Maggie Gyllenhaal Calls 'The Bride!' a "Post-Genre" Movie
"It's a new way of thinking."
While talking with Nemiroff, Gyllenhaal takes us behind the scenes, where she explains how she seized her vision for The Bride! and adapted the tone throughout the production with the help of "so many interesting hearts and minds." She discusses the tightrope the movie walks, defying genre, while Buckley shares her personal process for discovering and getting into a character, and the "thrilling" first she tackled for The Bride!.
PERRI NEMIROFF: Your movie is basically one big, bold swing after the next, and I know it's not easy to make something like that happen, so it was making me wonder, is there anything we see in the finished film that maybe along the way someone told you, “That's too much, rein in it,” but you knew it was important to hold tight to your vision, and now it's in the finished film and the film is better off for it?
MAGGIE GYLLENHAAL: Yeah, there are. Look, the thing is, to me, there are so many incredible minds coming together to make this movie — designers, DP's, incredible actors, just so many interesting hearts and minds. From the very beginning, I had a really clear sense of the tone of the movie, and it was a tightrope walk. The whole process of writing it, shooting it, and cutting it was staying on the tightrope. There were moments where things that I loved were pulling us off, and those were things that did have to go, and they were cool, and I loved them, and it was hard to say goodbye to them, but if it was pulling me off the tightrope, it had to go. I am grateful for the people who were like, “This is pulling you off,” because in the end, I really do feel the movie is like a laser beam.
Image via Warner Bros. DiscoveryIt's interesting you say it's new. The movies I've been loving lately, I don't know, I've been calling it “post-genre.” Like, what genre is One Battle After Another? It's not. It's a combination of things in order for an idea to be expressed, and I think that's true with this, too. It's a new way of thinking and talking about something, and has to be in its own genre.
I'll take a genre-bending film any day of the week. Jessie, can you tell me something about your prep process that stays consistent from film to film, but then something about preparing for this role in The Bride! that called for something one-of-a-kind?
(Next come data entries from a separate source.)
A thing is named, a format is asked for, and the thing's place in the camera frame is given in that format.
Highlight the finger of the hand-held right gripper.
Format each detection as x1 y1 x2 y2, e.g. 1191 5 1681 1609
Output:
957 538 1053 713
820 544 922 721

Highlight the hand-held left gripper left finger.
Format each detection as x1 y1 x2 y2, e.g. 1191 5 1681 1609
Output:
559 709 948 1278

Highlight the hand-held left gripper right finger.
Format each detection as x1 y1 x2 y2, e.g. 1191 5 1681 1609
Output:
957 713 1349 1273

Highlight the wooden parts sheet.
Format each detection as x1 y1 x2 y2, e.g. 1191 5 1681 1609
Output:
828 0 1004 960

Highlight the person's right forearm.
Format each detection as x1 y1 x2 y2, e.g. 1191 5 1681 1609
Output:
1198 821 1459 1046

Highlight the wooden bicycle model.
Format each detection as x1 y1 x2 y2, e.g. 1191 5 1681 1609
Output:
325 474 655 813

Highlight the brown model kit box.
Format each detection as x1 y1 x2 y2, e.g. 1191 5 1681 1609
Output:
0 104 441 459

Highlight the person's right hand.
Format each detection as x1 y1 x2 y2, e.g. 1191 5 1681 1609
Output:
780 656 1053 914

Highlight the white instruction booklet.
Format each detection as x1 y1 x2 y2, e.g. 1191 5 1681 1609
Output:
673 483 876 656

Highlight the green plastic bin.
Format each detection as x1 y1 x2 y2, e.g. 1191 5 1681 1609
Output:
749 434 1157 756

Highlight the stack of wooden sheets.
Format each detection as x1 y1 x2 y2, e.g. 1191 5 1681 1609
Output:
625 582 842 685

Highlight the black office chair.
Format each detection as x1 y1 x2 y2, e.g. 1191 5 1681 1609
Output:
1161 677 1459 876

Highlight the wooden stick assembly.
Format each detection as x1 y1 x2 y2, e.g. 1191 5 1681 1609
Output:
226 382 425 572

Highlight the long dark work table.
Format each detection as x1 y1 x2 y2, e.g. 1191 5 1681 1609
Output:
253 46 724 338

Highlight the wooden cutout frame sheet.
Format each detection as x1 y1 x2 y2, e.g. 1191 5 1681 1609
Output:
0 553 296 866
JESSIE BUCKLEY: I find it very helpful to gather images. I don't know who these people are until, really, I live inside them. So, I follow my nose instinctively towards what is being reflected back at me, which feels like it's a kind of nod into that world. I will make collages, and some pictures will stay, some will be thrown away. Especially for creating these three characters in Mary Shelley, Ida, and The Bride. When I got into my trailer in the morning, it was like there was Mary Shelley, and I'd be like, “Okay, I think I'm in this picture. Maybe there's an essence of this picture in her today.” And similar with Ida and The Bride. I've always found that very useful, too.
Then what was your second question?
Image via Warner Bros.What's something that was one-of-a-kind for this one?
BUCKLEY: Learning how to tap dance. [Laughs] We kind of did a hybrid of dancing, which was Gaga dancing and tap dancing, and to be in contact with your body like that and to exercise your body like that and really find the character’s language in the dance was just so thrilling.
That dance scene is something else!
Related
How Christian Bale Recreates Frankenstein in 'The Bride!'
"With all due respect, Mary Shelley had gotten things wrong."
Starring opposite Buckley in The Bride! is Award-winning Christian Bale, who's tasked with embodying a whole new spin on Frankenstein's Monster. In 1930s Chicago, this iconic character goes by Frankie and adopts a thick accent and gangster swagger, so Nemiroff was curious about how Bale tapped into his personal adaptation, not just physically, but mentally. How does this interpretation differ so dramatically from one more similar to, say, Guillermo del Toro and Jacob Elordi's Frankenstein (2025)?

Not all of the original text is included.